> _Task details_: Find the line containing "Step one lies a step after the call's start" in the records below. Copy exactly that line and each one after it, ending at the line containing "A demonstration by", and nothing more.

───── Task data ─────

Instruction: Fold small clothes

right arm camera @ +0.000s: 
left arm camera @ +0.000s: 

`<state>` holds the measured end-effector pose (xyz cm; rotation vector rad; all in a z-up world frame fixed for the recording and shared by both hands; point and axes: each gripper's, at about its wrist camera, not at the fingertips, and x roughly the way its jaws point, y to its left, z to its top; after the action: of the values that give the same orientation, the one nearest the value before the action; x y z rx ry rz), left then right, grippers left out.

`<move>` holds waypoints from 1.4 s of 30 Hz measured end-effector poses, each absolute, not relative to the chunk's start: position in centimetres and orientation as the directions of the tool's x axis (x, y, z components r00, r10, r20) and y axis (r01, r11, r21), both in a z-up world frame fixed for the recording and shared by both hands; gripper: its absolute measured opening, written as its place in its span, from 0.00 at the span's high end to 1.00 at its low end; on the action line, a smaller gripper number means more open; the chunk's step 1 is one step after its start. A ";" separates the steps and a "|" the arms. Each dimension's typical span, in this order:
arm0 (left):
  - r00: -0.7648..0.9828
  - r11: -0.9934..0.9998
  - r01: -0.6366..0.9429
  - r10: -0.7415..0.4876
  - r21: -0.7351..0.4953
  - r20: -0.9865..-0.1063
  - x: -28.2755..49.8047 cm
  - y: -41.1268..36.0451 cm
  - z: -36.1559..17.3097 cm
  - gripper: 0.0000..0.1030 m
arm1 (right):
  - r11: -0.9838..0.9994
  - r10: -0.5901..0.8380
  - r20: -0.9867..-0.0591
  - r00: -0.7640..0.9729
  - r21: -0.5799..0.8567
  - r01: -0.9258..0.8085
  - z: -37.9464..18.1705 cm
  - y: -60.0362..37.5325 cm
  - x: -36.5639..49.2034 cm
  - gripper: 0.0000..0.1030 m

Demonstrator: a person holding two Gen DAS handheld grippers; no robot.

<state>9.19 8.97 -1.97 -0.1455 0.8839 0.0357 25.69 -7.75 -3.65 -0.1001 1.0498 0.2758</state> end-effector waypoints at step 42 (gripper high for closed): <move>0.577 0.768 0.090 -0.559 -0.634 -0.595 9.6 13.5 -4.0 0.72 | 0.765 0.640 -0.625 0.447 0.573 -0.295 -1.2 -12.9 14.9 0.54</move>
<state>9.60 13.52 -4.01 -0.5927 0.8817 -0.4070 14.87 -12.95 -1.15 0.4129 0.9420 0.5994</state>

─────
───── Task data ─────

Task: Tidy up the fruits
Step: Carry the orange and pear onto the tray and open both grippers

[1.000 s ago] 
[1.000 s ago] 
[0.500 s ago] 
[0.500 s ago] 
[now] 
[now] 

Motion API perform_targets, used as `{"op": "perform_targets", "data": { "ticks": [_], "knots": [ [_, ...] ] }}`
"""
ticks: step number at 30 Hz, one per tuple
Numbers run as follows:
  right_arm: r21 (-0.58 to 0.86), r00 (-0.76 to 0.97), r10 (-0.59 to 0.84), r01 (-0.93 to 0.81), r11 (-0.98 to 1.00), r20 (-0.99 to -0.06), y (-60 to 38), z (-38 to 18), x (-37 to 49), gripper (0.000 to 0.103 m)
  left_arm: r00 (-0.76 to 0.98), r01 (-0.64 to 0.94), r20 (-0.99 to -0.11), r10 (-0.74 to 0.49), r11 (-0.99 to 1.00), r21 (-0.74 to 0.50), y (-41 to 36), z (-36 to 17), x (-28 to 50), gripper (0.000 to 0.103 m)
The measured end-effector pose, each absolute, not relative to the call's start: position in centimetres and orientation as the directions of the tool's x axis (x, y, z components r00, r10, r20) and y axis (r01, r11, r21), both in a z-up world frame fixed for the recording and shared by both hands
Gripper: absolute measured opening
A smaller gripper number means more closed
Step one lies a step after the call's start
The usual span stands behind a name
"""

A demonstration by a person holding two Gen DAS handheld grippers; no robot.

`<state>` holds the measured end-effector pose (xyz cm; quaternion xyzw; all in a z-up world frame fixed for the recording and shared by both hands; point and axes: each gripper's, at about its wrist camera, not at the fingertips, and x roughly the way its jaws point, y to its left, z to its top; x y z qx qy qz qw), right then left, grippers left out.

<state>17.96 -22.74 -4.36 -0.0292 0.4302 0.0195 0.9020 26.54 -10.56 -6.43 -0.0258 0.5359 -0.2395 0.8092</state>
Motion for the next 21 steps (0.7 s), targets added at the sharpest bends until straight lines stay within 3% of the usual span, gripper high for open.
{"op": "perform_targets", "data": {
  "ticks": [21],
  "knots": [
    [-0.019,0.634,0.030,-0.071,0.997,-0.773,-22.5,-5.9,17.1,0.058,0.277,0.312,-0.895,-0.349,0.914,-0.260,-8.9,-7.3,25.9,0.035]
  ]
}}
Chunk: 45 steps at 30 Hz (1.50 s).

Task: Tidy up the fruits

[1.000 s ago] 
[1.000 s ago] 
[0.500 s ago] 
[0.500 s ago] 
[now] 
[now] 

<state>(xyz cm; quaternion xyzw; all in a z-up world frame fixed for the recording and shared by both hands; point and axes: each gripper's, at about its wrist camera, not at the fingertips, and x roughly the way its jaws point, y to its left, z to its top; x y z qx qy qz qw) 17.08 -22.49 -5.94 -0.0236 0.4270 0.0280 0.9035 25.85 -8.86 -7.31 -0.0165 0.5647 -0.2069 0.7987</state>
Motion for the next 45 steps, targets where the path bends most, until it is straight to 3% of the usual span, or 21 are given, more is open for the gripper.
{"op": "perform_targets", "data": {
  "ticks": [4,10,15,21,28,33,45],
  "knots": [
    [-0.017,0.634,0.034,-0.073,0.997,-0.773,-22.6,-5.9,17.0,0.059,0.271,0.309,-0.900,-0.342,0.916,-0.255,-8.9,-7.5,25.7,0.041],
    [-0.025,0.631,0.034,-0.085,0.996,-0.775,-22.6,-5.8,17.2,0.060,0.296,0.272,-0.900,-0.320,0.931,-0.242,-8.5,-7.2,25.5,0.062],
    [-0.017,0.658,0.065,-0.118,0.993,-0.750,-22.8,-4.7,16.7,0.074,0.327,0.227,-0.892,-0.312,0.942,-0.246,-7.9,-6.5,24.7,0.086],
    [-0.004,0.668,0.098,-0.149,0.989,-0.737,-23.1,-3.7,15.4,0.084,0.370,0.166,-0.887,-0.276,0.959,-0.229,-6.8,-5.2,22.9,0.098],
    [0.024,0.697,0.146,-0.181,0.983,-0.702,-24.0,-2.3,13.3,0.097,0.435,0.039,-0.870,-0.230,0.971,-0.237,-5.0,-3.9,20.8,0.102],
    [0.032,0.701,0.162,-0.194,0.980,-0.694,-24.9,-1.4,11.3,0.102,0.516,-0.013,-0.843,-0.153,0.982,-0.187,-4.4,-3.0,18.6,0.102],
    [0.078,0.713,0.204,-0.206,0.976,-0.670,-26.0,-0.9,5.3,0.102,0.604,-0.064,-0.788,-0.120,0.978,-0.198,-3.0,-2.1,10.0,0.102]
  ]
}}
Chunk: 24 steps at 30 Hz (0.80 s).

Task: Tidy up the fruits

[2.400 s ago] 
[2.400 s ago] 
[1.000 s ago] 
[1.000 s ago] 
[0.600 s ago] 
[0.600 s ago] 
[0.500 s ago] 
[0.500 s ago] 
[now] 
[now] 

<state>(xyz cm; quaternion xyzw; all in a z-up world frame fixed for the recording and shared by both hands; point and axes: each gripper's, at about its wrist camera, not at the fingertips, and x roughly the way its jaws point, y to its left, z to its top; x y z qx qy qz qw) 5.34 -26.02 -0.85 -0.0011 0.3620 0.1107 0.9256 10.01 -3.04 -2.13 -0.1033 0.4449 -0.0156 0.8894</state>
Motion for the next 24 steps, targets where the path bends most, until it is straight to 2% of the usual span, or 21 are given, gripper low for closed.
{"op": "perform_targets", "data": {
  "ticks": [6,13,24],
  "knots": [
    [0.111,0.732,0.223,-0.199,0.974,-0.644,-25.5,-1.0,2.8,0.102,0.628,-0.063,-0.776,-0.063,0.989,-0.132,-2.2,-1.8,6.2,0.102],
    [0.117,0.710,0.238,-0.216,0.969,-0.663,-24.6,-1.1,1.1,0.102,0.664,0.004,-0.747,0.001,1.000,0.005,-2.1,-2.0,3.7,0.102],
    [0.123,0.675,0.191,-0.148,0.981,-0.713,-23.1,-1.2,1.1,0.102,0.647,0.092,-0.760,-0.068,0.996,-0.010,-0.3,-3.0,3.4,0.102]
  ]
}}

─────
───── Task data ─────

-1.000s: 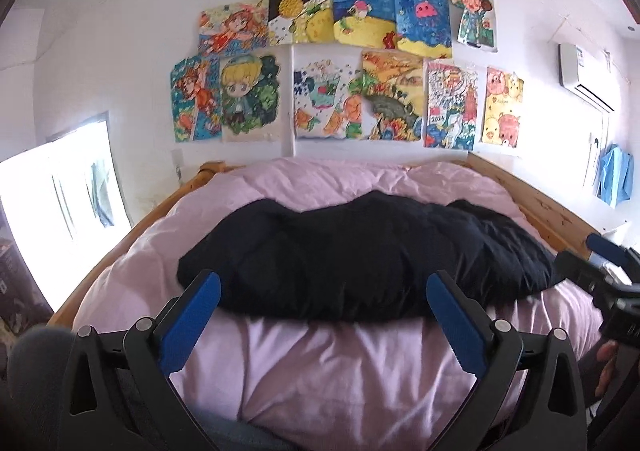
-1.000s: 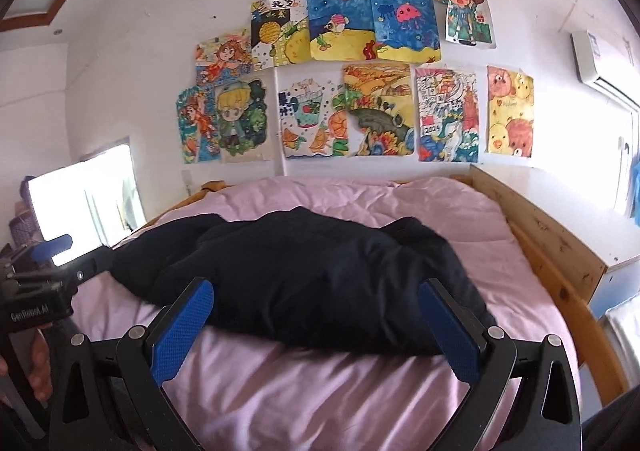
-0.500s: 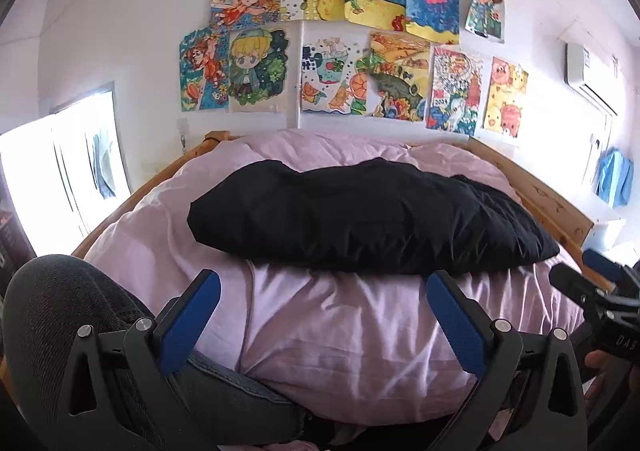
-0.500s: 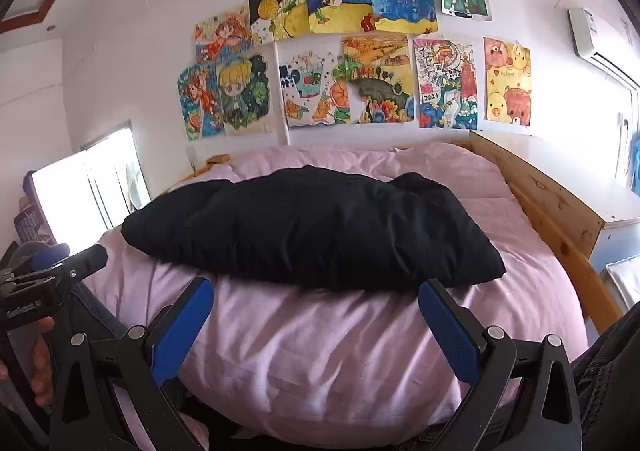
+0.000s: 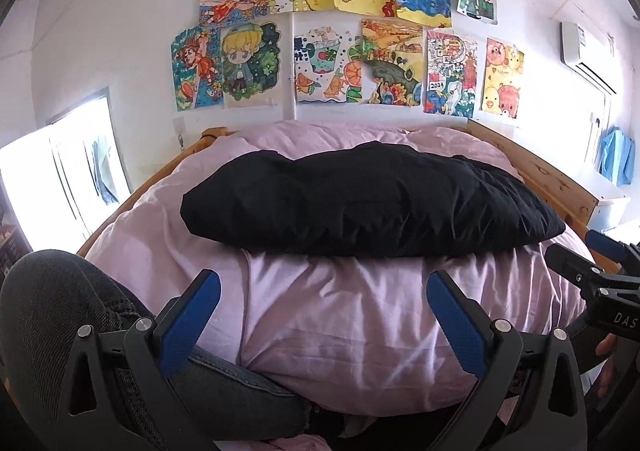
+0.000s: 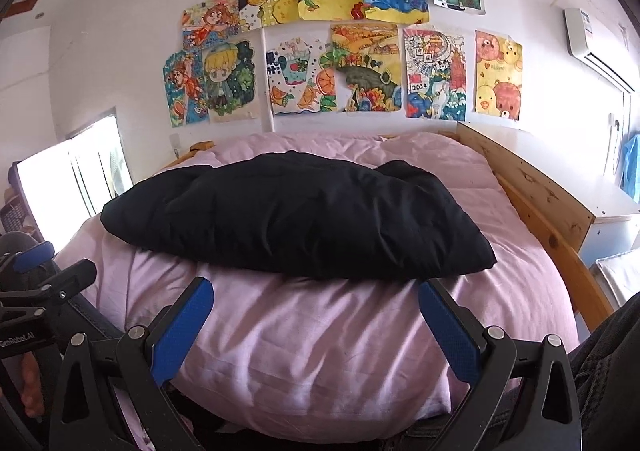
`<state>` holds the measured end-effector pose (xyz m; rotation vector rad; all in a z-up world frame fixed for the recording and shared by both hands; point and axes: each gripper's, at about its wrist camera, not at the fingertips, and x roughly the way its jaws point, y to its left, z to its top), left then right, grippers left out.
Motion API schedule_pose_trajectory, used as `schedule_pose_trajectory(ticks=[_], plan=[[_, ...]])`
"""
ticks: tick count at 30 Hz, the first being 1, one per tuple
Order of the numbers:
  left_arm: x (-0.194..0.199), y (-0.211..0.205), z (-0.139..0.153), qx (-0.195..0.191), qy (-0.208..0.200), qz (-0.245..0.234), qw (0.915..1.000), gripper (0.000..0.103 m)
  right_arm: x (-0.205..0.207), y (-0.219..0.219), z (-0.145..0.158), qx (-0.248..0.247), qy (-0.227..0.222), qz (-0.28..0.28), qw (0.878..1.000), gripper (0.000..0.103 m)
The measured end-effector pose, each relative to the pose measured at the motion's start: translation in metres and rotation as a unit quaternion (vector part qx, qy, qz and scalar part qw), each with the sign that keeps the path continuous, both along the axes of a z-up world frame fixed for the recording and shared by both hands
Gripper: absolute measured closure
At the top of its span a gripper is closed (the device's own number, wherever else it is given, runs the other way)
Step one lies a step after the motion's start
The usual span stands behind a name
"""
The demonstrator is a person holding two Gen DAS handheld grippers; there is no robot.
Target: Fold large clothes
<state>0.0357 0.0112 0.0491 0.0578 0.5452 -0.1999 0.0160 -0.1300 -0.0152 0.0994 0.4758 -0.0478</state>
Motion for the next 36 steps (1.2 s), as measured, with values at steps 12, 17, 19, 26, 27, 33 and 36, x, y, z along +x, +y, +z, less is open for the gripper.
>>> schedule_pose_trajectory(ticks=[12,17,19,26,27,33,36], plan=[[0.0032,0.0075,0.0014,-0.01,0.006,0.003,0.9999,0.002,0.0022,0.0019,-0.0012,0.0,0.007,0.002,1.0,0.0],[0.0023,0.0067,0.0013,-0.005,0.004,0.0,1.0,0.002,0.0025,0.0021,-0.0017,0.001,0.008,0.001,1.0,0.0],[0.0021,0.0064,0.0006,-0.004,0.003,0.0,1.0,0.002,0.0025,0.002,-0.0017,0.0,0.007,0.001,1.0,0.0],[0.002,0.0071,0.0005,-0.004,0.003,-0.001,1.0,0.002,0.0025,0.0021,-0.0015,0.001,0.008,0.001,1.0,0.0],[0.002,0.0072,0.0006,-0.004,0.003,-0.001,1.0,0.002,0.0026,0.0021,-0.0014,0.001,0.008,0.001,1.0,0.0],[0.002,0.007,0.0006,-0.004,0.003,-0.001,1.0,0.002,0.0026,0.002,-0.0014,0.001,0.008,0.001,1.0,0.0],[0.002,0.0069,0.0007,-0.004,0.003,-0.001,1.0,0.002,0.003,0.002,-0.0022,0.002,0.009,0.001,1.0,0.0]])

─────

> _Exercise response_:
Step one lies a step after the call's start
The usual span stands behind a name
"""

A demonstration by a person holding two Gen DAS handheld grippers; no robot.

That is the complete output for this exercise.